(Task objective) Return the data below exactly, but only from the line containing "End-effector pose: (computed" through the line containing "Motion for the", with both of those lines included.

(Data section)
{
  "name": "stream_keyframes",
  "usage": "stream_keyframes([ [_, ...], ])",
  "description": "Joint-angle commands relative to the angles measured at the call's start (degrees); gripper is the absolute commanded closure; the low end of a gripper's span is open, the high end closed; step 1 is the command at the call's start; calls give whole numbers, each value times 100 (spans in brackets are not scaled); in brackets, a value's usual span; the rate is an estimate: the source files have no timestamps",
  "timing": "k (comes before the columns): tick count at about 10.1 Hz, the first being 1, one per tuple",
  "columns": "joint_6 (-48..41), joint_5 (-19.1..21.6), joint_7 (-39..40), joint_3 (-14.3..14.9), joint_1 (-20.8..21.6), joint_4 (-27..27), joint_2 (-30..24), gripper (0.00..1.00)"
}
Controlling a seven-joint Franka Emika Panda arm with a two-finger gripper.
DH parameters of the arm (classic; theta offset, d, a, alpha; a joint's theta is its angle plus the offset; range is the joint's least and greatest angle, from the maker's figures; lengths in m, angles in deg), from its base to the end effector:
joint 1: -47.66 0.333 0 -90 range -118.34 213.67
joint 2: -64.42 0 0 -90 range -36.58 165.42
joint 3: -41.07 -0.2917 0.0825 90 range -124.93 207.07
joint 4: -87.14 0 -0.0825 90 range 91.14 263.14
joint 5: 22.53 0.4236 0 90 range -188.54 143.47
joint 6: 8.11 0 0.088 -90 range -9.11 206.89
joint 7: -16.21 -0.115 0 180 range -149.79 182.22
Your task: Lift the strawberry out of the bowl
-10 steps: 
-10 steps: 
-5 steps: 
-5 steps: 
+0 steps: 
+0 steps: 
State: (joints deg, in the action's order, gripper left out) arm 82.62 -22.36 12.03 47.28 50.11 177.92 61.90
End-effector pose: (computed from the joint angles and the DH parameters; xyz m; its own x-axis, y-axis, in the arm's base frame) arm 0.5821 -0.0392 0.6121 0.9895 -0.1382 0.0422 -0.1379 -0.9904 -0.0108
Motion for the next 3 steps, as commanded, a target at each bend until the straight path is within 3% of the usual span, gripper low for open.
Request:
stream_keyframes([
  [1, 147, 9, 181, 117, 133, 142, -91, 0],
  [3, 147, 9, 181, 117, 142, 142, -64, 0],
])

(Worked solution)
End-effector pose: (computed from the joint angles and the DH parameters; xyz m; its own x-axis, y-axis, in the arm's base frame) arm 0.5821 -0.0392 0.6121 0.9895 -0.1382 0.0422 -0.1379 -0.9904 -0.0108
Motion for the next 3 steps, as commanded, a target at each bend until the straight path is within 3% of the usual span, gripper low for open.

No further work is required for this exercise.